The Secure Fence Act was signed by then-President George W. Bush and the majority of the fencing in Texas, New Mexico, Arizona and California was built before he left office. The last remnants were completed after President Barack Obama took office in 2009.

Meantime, White House Press Secretary Sean Spicer says Trump plans to open an investigation into voter fraud “to understand where the problem exists, how deep it goes.”

The president took to social media this morning calling for the investigation to revisit unsubstantiated claims he’s made repeatedly about a rigged voting system.

Spicer did not provide many details as to what the probe would look like, calling it at one point “a task force.”

He suggested that the probe would focus on dead people who remained on the voter rolls and people registered in two or more states. In particular, he singled out “bigger states” where the Trump campaign “didn’t compete” in the election.

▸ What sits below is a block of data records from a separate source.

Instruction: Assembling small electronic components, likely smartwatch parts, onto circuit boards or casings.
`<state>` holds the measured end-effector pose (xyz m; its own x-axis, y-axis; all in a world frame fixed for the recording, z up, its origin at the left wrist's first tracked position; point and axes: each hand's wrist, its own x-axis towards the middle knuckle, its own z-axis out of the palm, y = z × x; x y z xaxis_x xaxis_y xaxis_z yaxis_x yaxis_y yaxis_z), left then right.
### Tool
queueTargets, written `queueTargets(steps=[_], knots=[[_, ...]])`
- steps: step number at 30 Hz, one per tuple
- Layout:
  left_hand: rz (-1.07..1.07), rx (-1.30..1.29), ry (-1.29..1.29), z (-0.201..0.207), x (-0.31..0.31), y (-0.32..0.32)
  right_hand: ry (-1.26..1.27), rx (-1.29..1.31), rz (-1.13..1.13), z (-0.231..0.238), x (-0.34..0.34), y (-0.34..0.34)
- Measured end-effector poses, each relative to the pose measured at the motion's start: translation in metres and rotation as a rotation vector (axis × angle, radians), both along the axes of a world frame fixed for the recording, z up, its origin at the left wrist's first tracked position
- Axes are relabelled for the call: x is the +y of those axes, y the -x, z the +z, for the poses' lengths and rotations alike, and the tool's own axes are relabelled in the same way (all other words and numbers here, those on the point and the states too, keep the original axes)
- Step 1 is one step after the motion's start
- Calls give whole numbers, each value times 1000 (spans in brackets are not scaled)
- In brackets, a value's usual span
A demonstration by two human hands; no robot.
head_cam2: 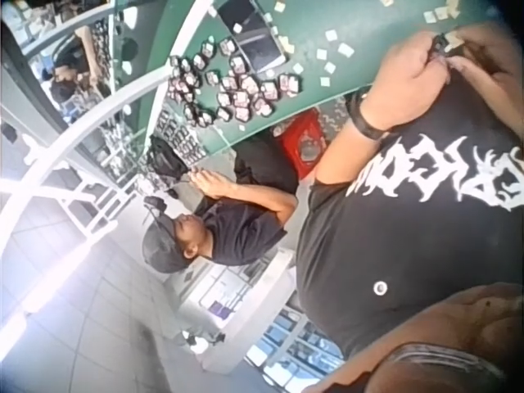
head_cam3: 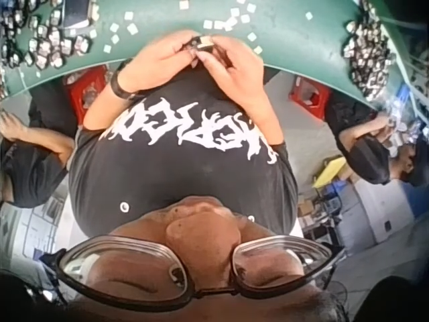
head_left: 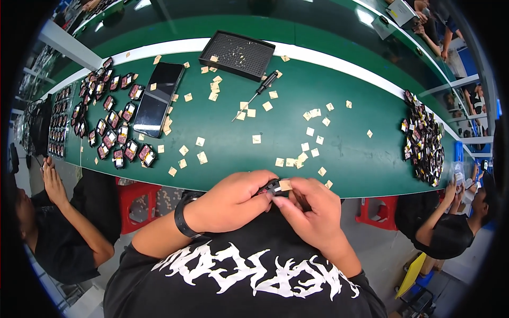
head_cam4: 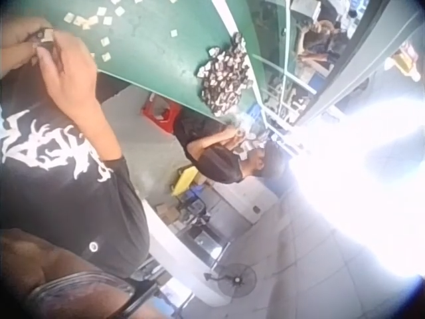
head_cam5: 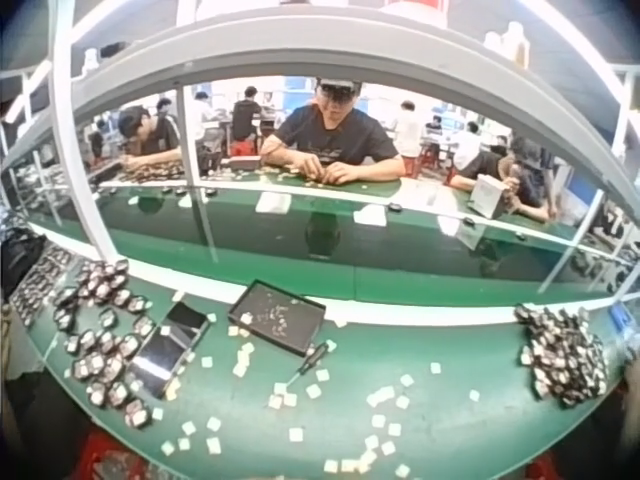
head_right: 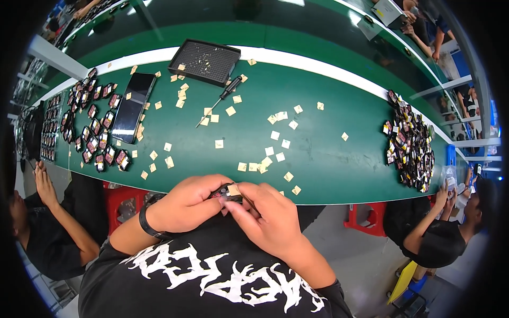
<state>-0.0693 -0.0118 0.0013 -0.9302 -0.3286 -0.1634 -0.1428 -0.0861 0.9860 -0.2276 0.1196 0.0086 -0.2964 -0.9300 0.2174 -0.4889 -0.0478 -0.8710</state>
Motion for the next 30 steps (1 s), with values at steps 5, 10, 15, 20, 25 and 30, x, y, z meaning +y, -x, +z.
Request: queueTargets(steps=[5,10,15,20,25,30], knots=[[-29,-111,-76,5,-2,1,-150,-66,-44,-8,8,6],[-30,-163,-507,-5,0,0,-363,-704,-88,0,7,3],[-1,-187,-587,-5,1,3,-444,-823,-190,8,5,1],[17,-174,-374,-16,8,5,-407,-686,-213,-1,5,-9],[-23,-94,-171,-23,9,5,-334,-580,-225,-17,7,-10],[-64,-104,-115,-25,9,3,-368,-527,-187,-22,7,-4]])
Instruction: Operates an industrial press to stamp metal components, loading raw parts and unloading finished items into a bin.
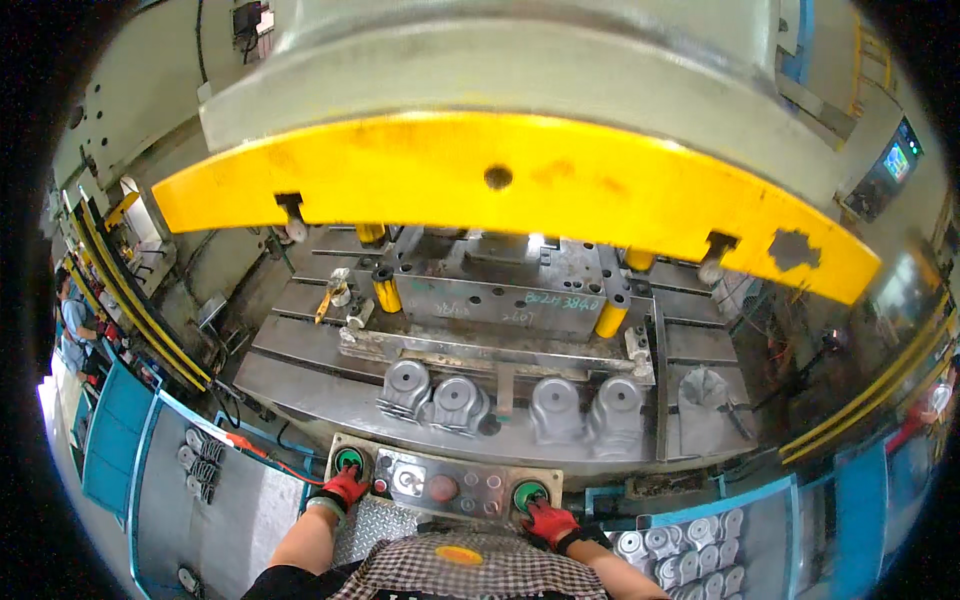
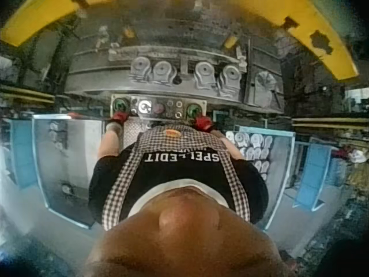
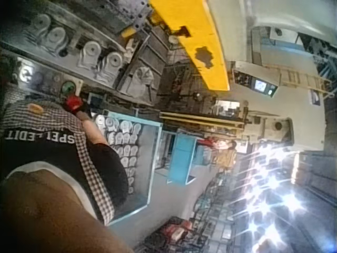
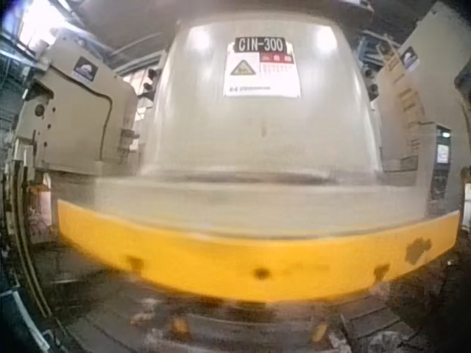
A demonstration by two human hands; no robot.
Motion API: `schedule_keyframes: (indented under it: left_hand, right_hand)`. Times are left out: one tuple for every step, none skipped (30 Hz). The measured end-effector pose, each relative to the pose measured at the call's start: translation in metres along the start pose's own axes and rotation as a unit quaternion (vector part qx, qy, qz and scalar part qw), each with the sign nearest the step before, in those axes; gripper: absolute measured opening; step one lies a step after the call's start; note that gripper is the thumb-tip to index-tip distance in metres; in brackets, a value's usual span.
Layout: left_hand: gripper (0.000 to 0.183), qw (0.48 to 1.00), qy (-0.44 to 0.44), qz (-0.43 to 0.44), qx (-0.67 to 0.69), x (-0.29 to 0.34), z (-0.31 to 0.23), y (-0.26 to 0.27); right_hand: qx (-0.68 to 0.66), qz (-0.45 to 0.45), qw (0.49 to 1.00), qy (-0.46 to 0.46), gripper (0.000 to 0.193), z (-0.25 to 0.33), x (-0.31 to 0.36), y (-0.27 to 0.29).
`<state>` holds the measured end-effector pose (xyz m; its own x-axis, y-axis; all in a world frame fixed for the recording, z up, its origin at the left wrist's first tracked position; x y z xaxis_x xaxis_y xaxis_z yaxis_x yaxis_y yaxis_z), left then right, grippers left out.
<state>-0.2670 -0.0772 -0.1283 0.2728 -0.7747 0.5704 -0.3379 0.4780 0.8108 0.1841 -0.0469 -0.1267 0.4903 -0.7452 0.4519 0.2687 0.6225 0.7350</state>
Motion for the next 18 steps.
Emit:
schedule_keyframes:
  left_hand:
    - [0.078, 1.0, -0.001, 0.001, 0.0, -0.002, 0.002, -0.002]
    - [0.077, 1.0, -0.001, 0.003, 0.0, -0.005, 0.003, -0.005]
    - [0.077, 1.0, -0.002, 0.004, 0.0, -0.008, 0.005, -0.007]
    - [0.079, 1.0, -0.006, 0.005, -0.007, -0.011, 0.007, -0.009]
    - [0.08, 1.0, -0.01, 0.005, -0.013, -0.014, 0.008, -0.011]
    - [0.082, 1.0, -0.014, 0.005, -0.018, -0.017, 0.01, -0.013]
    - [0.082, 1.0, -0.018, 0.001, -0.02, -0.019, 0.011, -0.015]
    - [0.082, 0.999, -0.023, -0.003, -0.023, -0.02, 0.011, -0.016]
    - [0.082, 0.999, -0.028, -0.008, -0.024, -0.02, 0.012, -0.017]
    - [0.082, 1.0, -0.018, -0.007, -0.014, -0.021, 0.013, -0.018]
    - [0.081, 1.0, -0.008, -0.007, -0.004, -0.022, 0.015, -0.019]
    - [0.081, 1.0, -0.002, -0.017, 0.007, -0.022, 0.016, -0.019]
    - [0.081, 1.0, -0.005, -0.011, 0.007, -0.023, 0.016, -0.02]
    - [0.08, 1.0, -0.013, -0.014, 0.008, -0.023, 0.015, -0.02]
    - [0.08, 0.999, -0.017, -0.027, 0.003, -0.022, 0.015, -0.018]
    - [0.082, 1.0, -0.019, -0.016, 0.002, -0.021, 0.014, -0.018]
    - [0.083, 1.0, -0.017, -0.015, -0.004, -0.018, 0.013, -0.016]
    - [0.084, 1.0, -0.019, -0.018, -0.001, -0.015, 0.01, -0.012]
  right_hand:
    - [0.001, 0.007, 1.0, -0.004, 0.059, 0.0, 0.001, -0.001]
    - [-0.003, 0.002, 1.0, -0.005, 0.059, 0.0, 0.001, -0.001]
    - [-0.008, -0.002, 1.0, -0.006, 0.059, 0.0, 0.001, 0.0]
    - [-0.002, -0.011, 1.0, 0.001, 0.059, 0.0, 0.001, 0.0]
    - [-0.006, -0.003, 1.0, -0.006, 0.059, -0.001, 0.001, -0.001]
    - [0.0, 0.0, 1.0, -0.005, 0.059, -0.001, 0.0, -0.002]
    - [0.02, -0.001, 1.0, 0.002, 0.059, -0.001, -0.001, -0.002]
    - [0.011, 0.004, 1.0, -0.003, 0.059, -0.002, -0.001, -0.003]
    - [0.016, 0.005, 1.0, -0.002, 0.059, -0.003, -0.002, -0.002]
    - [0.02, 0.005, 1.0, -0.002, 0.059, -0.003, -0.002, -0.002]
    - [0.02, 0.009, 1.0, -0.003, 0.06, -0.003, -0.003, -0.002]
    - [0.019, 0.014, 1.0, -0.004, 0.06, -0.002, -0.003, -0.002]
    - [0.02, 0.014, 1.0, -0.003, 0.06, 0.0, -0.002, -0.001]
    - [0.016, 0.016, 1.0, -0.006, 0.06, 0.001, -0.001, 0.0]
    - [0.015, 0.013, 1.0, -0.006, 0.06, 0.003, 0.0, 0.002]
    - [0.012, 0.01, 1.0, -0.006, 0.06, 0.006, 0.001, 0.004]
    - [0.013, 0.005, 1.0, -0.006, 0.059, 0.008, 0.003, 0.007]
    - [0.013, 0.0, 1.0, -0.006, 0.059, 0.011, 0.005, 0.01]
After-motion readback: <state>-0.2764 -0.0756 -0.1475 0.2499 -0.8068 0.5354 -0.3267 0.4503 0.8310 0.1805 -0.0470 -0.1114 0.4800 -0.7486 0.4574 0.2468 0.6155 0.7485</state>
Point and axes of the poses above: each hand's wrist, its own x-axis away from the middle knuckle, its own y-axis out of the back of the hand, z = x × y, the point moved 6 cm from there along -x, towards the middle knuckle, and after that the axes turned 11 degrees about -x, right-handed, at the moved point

There is no evidence of widespread voter fraud occurring in November’s election.

What does this mean for Canada?

Jamie Liew, a professor of immigration and Refugee Law at the University of Ottawa, says Canada will become even more of a hot spot for those looking to relocate or to flee dangerous situations in their home countries.

“Canada will be seen as a more viable option. There will be increasing pressure for Canada to provide more access, to assess and determine whether or not people should be allowed to come in.”

The federal government has a cap of of accepting 300,000 new Canadians this year, but Liew says we should be doing more, especially since Canadians have shown through the Syrian refugee crisis, they are willing to help those in need.

A recent study from Statistics Canada says that almost half the country’s population could be an immigrant or the child of an immigrant within the next 20 years.